* **Directions**: The data below should be duplicated in full, unchanged.
------ Provided material ------
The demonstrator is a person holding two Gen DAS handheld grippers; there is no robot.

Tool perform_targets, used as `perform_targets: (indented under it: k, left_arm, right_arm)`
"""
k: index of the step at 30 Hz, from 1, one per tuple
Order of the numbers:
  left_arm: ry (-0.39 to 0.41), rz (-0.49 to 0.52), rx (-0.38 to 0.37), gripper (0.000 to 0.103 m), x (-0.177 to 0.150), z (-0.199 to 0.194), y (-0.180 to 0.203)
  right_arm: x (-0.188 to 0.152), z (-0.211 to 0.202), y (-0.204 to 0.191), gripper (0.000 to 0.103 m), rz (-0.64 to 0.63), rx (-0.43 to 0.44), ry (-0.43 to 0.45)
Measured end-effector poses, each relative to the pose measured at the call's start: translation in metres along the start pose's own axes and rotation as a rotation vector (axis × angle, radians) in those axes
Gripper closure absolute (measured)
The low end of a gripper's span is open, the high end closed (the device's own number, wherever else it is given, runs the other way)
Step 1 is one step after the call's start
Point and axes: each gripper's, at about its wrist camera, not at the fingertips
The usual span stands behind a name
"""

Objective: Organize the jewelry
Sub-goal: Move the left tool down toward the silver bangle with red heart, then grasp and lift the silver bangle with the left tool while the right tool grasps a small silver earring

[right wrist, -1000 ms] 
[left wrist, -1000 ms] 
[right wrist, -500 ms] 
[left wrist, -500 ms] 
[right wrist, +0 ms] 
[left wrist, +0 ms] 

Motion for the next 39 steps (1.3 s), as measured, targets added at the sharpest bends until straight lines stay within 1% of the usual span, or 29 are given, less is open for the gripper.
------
* **Solution below**:
The demonstrator is a person holding two Gen DAS handheld grippers; there is no robot.

Tool perform_targets, used as `perform_targets: (indented under it: k, left_arm, right_arm)`
"""
k: index of the step at 30 Hz, from 1, one per tuple
Order of the numbers:
  left_arm: ry (-0.39 to 0.41), rz (-0.49 to 0.52), rx (-0.38 to 0.37), gripper (0.000 to 0.103 m), x (-0.177 to 0.150), z (-0.199 to 0.194), y (-0.180 to 0.203)
  right_arm: x (-0.188 to 0.152), z (-0.211 to 0.202), y (-0.204 to 0.191), gripper (0.000 to 0.103 m), rz (-0.64 to 0.63), rx (-0.43 to 0.44), ry (-0.43 to 0.45)
Measured end-effector poses, each relative to the pose measured at the call's start: translation in metres along the start pose's own axes and rotation as a rotation vector (axis × angle, radians) in those axes
Gripper closure absolute (measured)
The low end of a gripper's span is open, the high end closed (the device's own number, wherever else it is given, runs the other way)
Step 1 is one step after the call's start
Point and axes: each gripper's, at about its wrist camera, not at the fingertips
The usual span stands behind a name
"""

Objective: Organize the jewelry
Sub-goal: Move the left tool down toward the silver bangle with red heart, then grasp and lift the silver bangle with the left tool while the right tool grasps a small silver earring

[right wrist, -1000 ms] 
[left wrist, -1000 ms] 
[right wrist, -500 ms] 
[left wrist, -500 ms] 
[right wrist, +0 ms] 
[left wrist, +0 ms] 

Motion for the next 39 steps (1.3 s), as measured, targets added at the sharpest bends until straight lines stay within 1% of the usual span, or 29 are given, less is open for the gripper.

The full output has been given.